• _Problem description_
Extract every record, exactly as written, and ignore the pictures.

• _Records supplied_

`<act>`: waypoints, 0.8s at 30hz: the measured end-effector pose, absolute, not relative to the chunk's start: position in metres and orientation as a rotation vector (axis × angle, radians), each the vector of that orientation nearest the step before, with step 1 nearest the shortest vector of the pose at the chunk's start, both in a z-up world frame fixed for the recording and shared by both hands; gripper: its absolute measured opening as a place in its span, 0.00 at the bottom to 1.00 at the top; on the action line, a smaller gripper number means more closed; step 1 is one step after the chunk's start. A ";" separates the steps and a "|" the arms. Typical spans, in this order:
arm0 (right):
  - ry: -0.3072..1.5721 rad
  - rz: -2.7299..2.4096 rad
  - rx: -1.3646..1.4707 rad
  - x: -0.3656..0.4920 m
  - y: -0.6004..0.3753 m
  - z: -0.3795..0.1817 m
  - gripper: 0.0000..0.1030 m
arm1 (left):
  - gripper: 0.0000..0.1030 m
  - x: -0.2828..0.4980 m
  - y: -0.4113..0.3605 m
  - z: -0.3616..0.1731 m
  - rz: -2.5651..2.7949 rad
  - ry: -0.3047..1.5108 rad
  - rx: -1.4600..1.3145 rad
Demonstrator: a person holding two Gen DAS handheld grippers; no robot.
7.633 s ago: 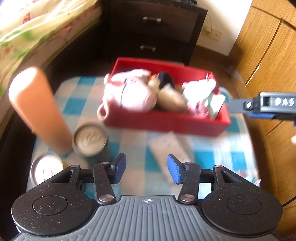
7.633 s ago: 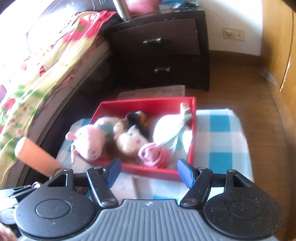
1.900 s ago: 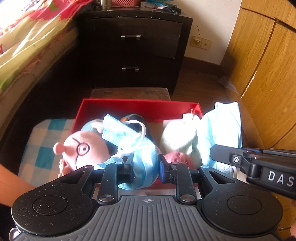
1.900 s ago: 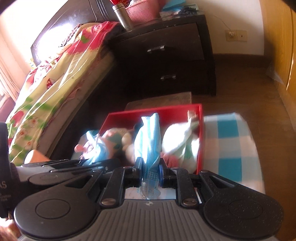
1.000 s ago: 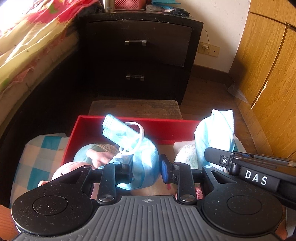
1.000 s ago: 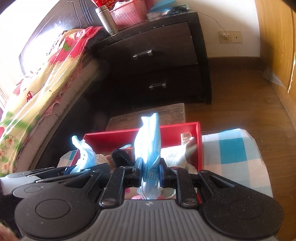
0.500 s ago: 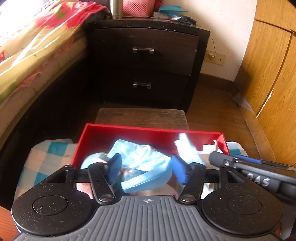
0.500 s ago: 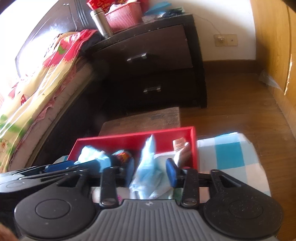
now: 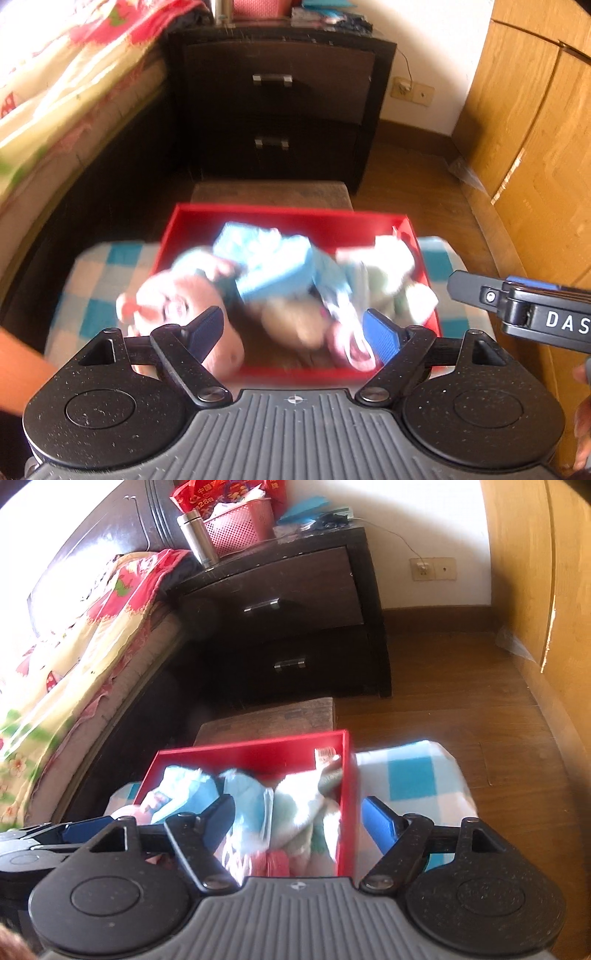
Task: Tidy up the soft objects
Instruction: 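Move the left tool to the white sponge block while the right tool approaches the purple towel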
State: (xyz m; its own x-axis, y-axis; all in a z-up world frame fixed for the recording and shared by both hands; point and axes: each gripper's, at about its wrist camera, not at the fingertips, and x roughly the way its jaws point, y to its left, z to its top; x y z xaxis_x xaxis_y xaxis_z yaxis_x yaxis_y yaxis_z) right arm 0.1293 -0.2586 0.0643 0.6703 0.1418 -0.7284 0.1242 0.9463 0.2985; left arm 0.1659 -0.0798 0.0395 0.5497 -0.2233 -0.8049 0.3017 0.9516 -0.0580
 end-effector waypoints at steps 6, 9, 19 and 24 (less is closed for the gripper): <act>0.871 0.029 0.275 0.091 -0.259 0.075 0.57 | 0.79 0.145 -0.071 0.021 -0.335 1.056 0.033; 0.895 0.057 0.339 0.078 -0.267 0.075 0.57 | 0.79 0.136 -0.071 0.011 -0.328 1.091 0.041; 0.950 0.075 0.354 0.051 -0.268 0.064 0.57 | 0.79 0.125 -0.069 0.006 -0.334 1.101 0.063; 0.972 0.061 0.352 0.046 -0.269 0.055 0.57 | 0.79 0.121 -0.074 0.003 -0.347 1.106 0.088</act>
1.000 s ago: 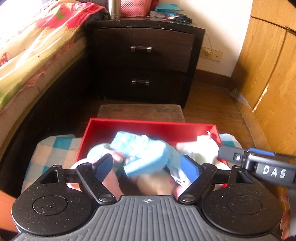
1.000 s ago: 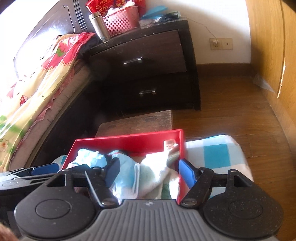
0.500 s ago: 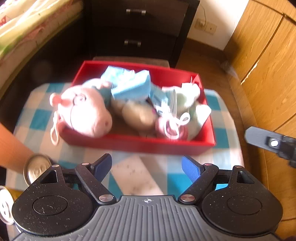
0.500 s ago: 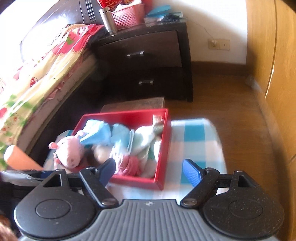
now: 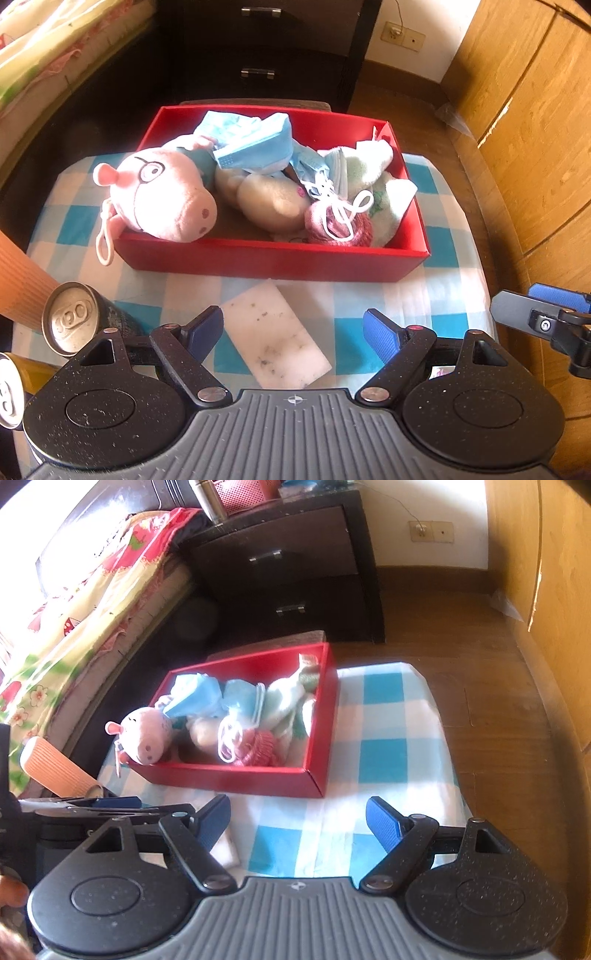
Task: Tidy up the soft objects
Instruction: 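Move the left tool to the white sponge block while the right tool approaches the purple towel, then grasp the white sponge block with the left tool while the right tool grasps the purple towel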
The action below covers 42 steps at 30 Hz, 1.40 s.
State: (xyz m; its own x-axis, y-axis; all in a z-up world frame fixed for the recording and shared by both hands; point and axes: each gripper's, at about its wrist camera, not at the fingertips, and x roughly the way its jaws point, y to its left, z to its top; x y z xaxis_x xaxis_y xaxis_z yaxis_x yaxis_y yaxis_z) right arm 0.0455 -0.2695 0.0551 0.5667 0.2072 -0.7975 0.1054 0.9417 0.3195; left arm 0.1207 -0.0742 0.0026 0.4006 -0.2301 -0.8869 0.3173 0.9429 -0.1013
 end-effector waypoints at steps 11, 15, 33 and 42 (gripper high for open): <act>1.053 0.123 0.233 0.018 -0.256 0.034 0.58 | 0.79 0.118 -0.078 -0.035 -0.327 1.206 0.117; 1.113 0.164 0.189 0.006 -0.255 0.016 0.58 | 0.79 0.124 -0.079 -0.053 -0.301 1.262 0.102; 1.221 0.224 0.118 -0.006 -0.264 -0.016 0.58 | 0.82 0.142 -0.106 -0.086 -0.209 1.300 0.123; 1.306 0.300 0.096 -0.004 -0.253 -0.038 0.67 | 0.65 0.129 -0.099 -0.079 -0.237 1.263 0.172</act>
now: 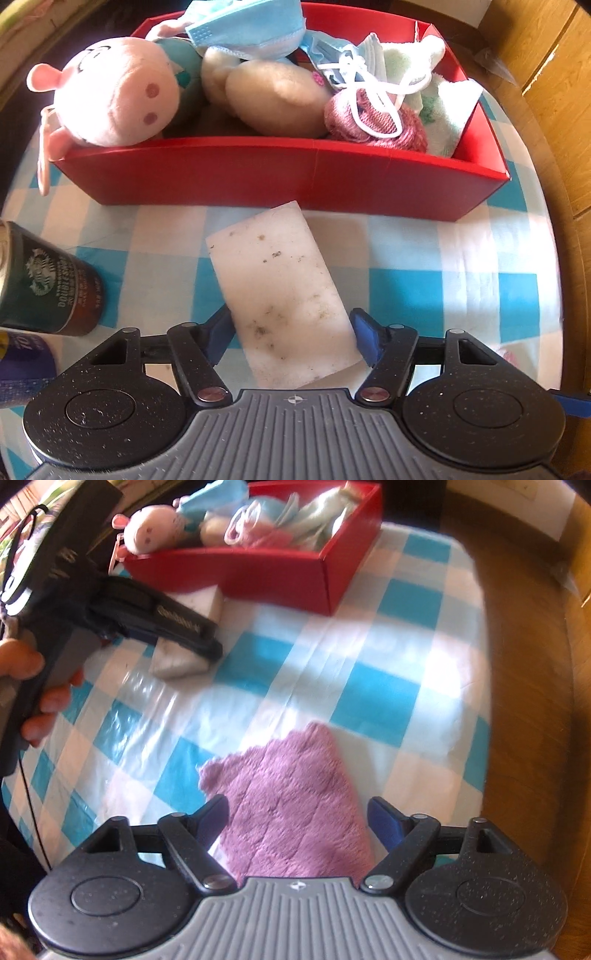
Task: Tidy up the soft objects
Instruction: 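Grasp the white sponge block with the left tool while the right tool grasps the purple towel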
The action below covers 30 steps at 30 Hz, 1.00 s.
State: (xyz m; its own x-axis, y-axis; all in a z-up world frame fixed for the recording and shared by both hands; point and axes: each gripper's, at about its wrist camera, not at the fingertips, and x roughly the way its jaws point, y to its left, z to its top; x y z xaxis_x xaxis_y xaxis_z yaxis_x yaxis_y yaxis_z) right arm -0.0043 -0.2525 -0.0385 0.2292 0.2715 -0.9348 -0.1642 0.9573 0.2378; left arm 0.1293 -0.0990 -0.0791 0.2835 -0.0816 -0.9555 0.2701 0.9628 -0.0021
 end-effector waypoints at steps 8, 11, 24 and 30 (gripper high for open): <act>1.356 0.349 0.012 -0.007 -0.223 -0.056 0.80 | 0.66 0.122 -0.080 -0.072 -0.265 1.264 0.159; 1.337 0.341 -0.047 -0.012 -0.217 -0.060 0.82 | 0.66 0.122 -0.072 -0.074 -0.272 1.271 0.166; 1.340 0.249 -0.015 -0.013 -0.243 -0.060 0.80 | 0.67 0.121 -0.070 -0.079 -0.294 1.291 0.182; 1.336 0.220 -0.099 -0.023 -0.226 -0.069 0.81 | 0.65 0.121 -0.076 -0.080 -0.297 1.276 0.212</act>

• _Solution to the problem_
`<act>`: waypoints, 0.8s at 30hz: the measured end-effector pose, absolute, not relative to the chunk's start: position in metres and orientation as a rotation vector (axis × angle, radians), each the vector of that orientation nearest the step before, with step 1 nearest the shortest vector of the pose at the chunk's start, both in a z-up world frame fixed for the recording and shared by both hands; gripper: its absolute measured opening as a place in its span, 0.00 at the bottom to 1.00 at the top; on the action line, a smaller gripper number means more closed; step 1 is one step after the chunk's start. A ";" separates the steps and a "|" the arms. Typical spans, in this order:
arm0 (right):
  - ry: -0.3072..1.5721 rad
  - rz: -2.7299..2.4096 rad
  - rx: -1.3646..1.4707 rad
  - x: -0.3656..0.4920 m
  - y: -0.6004..0.3753 m
  - z: -0.3795..0.1817 m
  - gripper: 0.0000..0.1030 m
arm1 (left):
  - gripper: 0.0000..0.1030 m
  - x: -0.2828..0.4980 m
  - y: -0.4113..0.3605 m
  - z: -0.3616..0.1731 m
  - rz: -2.5651..2.7949 rad
  - ry: -0.3047..1.5108 rad
  - rx: -1.4600..1.3145 rad
Demonstrator: a person holding two Gen DAS handheld grippers; no robot.
7.633 s ago: 
7.633 s ago: 
1.900 s ago: 
1.900 s ago: 
1.000 s ago: 
1.000 s ago: 
0.500 s ago: 
0.500 s ago: 
now: 
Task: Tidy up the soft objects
Instruction: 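Move the left tool to the white sponge block while the right tool approaches the purple towel
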State: (xyz m; its own x-axis, y-axis; all in a z-up world frame fixed for the recording and shared by both hands; point and axes: each gripper's, at about its wrist camera, not at the fingertips, and x roughly the way its jaws point, y to its left, z to its top; x y z xaxis_x xaxis_y xaxis_z yaxis_x yaxis_y yaxis_z) right arm 0.1293 -0.2586 0.0643 0.6703 0.1418 -0.7284 0.1242 0.9463 0.2985; left arm 0.1659 -0.0798 0.0395 0.5497 -0.2233 -0.8049 0.3017 0.9516 -0.0580
 end-effector waypoints at steps 6, 9, 19 and 24 (less is closed for the gripper): <act>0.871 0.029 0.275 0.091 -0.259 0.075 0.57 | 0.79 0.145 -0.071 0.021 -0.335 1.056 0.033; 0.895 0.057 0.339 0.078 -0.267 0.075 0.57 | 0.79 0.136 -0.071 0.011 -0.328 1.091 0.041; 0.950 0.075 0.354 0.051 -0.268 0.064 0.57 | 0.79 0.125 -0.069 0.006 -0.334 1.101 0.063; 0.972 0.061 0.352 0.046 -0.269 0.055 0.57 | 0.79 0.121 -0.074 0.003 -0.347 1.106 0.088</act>
1.000 s ago: 
1.000 s ago: 
0.500 s ago: 
0.500 s ago: 
now: 
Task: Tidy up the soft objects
Instruction: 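Move the left tool to the white sponge block while the right tool approaches the purple towel, then grasp the white sponge block with the left tool while the right tool grasps the purple towel
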The action below covers 42 steps at 30 Hz, 1.40 s.
State: (xyz m; its own x-axis, y-axis; all in a z-up world frame fixed for the recording and shared by both hands; point and axes: each gripper's, at about its wrist camera, not at the fingertips, and x roughly the way its jaws point, y to its left, z to its top; x y z xaxis_x xaxis_y xaxis_z yaxis_x yaxis_y yaxis_z) right arm 0.0455 -0.2695 0.0551 0.5667 0.2072 -0.7975 0.1054 0.9417 0.3195; left arm 0.1207 -0.0742 0.0026 0.4006 -0.2301 -0.8869 0.3173 0.9429 -0.1013
 end-effector waypoints at steps 11, 15, 33 and 42 (gripper high for open): <act>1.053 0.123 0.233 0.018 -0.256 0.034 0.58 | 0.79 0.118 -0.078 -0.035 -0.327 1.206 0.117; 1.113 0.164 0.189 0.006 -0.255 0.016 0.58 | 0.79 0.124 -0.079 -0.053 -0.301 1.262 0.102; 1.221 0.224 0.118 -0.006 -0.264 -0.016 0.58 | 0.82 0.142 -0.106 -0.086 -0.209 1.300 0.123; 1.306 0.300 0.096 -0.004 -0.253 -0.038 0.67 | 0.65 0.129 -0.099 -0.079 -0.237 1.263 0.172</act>
now: 
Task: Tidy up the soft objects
Instruction: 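Grasp the white sponge block with the left tool while the right tool grasps the purple towel
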The action below covers 30 steps at 30 Hz, 1.00 s.
State: (xyz m; its own x-axis, y-axis; all in a z-up world frame fixed for the recording and shared by both hands; point and axes: each gripper's, at about its wrist camera, not at the fingertips, and x roughly the way its jaws point, y to its left, z to its top; x y z xaxis_x xaxis_y xaxis_z yaxis_x yaxis_y yaxis_z) right arm -0.0043 -0.2525 -0.0385 0.2292 0.2715 -0.9348 -0.1642 0.9573 0.2378; left arm 0.1293 -0.0990 -0.0791 0.2835 -0.0816 -0.9555 0.2701 0.9628 -0.0021
 end-effector waypoints at steps 8, 11, 24 and 30 (gripper high for open): <act>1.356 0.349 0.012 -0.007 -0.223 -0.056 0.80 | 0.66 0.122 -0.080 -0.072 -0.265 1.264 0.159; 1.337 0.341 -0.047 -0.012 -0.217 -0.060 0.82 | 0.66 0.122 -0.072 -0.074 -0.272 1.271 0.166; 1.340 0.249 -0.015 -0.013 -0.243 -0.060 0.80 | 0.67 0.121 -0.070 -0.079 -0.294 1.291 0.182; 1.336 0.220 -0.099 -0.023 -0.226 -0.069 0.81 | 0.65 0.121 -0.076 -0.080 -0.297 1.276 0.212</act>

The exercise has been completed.